:: Exercise ::
Count every line below that holds the word "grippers", and give the number with no other words.

:: Provided material ::
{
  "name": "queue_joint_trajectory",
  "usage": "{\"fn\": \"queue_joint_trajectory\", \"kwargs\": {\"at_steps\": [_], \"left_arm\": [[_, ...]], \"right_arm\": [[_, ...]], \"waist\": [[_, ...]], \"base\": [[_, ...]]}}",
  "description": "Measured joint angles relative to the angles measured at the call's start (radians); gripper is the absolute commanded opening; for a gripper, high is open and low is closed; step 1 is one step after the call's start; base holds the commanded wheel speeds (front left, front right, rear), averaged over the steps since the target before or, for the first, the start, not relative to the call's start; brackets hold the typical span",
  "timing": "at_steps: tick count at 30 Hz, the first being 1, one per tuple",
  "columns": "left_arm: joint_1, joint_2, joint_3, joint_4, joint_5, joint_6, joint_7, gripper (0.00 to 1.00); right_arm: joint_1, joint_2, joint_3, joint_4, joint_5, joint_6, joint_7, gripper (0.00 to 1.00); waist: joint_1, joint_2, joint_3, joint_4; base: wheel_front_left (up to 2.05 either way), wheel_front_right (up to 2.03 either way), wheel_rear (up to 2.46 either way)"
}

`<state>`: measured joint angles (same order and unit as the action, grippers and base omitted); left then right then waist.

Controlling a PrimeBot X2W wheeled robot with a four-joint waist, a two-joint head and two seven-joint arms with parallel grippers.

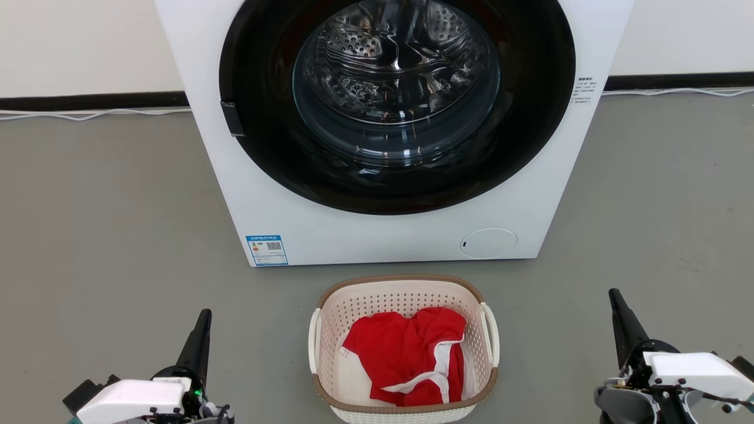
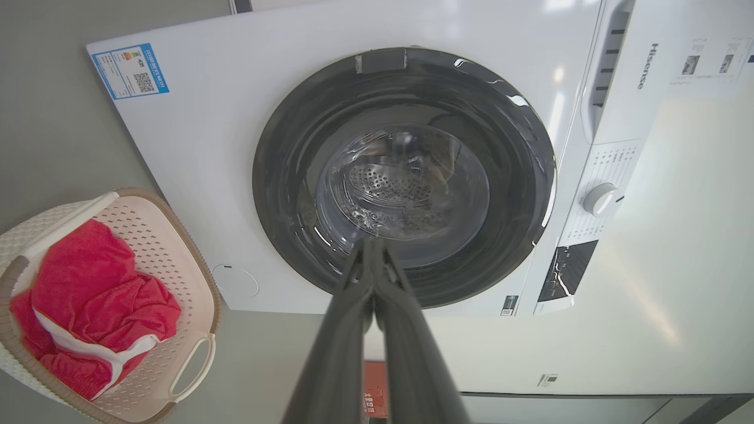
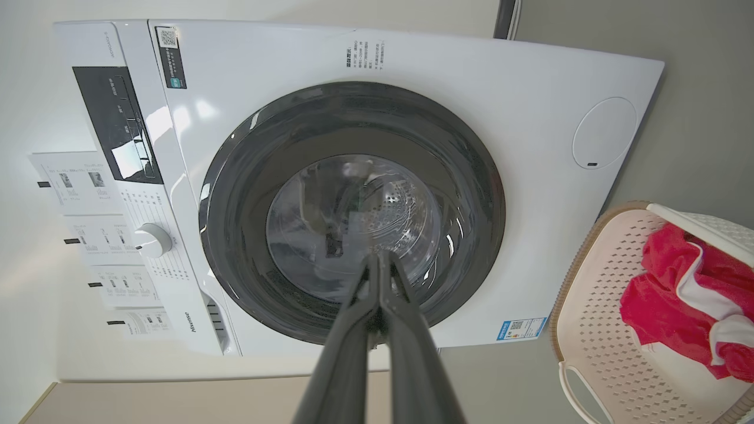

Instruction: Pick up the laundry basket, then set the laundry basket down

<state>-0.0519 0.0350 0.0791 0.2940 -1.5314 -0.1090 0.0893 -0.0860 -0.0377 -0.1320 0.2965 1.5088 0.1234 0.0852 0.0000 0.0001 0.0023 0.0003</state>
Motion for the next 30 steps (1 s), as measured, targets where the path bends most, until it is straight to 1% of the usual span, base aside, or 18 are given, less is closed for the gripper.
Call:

:: Task answer ::
2